Elon Musk To Build High Speed Underground Transit Line B/w Chicago Downtown & O’Hare!
What’s the best way to get to and from the airport? Cabs and ride services offer such services, but they are more expensive and run the risk of getting caught in traffic. What if there was an option that was a little more expensive than the subway, a little cheaper than a cab, but guaranteed to be fast, clean, and easy?
At Chicago’s O’Hare airport, it seems that option will soon exist, and Elon Musk will bring that service to the Chicagoans.
Entrepreneur Elon Musk wants to build a high-speed underground transit line or shuttle that will operate between the city centers. It takes the people between downtown Chicago and O’Hare International Airport at speeds of up to 150 mph. The company states its goal in building environmentally friendly public transit systems like this one is “to alleviate soul-destroying traffic.”

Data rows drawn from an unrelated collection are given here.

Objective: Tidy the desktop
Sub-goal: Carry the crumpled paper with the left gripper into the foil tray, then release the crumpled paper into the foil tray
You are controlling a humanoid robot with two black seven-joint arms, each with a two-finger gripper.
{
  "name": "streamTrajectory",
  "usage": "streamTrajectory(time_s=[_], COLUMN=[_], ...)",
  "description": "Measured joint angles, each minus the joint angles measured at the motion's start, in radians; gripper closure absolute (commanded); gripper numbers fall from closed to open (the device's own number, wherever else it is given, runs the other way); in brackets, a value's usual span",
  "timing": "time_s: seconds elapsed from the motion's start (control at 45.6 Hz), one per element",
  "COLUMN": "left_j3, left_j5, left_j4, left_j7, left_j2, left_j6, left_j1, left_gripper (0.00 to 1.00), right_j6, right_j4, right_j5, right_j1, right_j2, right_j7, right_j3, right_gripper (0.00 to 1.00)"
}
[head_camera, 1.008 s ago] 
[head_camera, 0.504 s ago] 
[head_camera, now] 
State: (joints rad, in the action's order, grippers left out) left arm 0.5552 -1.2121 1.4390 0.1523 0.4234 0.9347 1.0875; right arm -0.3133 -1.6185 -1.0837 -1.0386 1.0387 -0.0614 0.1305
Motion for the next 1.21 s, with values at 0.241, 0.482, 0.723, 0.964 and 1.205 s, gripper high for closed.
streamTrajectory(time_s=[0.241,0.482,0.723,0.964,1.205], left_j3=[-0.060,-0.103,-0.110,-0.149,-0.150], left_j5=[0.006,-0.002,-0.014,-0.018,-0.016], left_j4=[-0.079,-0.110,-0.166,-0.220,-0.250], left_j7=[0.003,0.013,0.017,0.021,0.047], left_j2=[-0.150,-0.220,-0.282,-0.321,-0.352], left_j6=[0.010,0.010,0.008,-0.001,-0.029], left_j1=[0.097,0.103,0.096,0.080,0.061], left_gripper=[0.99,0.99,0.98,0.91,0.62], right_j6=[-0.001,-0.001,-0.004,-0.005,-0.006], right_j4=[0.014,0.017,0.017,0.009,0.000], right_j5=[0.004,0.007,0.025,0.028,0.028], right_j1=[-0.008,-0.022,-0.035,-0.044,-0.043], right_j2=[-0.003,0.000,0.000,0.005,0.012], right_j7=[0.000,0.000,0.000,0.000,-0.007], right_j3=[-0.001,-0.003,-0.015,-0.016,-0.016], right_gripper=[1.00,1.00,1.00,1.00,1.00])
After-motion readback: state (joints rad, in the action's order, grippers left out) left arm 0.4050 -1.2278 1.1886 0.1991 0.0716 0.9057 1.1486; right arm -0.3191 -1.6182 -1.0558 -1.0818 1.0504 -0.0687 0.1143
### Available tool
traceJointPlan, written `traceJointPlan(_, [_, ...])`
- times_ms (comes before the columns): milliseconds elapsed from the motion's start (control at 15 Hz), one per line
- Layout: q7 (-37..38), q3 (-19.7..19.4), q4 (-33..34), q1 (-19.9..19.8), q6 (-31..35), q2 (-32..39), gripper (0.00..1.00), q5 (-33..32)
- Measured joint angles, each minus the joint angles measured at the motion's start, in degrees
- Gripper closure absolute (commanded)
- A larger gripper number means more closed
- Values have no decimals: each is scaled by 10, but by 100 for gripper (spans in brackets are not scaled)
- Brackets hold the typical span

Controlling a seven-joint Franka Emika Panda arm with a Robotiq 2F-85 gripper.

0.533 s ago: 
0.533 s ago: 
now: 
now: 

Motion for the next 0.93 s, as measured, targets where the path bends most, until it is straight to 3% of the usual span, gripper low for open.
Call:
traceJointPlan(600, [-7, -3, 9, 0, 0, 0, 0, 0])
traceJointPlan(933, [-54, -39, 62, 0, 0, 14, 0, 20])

Musk joined Chicago Mayor Rahm Emanuel on Thursday to formally announce that a Musk-owned enterprise, The Boring Company, was selected for the project and will fully fund it.
Features:
- The electric vehicles will carry passengers through underground tunnels in about 12 minutes each way.
- It’s sort of a combination of the two.
- The Express Loop will run in 14-foot-wide tunnels 30-60 feet underground at speeds of up to 150 miles per hour.
- The Boring Company calls the vehicles themselves “electric skates.”
- They’re battery-powered and produce no emissions.
- They look like futuristic train cars, and each skate will hold up to 16 passengers.
The city departure point will be located in Block 37, an existing mall/subway station that takes up a full square city block, and the O’Hare arrival point will be somewhere in between Terminals 1 and 3. Hyperloop pods, if they ever come to be, will travel much faster than Express Loop (600+ miles per hour). Express Loop won’t need to reduce air friction or have pressurized cars.
Building two stations, digging 16 miles of big underground tunnels, and putting high-speed electric vehicles in them sounds like an enormous expense.
Making the tunnels smaller is mostly what will make them cheaper to build; they’ll be half the width of the standard 28-foot diameter. The machine that digs them will operate faster thanks to partial automation and improved cooling and power supply technology.
The estimated fare to ride the Express Loop is still not finalized.
The Mayor Chicago Rahm Emanuel said that “Getting from downtown to O’Hare or O’Hare to downtown is a race against time. We’re gonna give people a leg up. People have paid for time [forever]. Time is the one commodity you can’t expand.”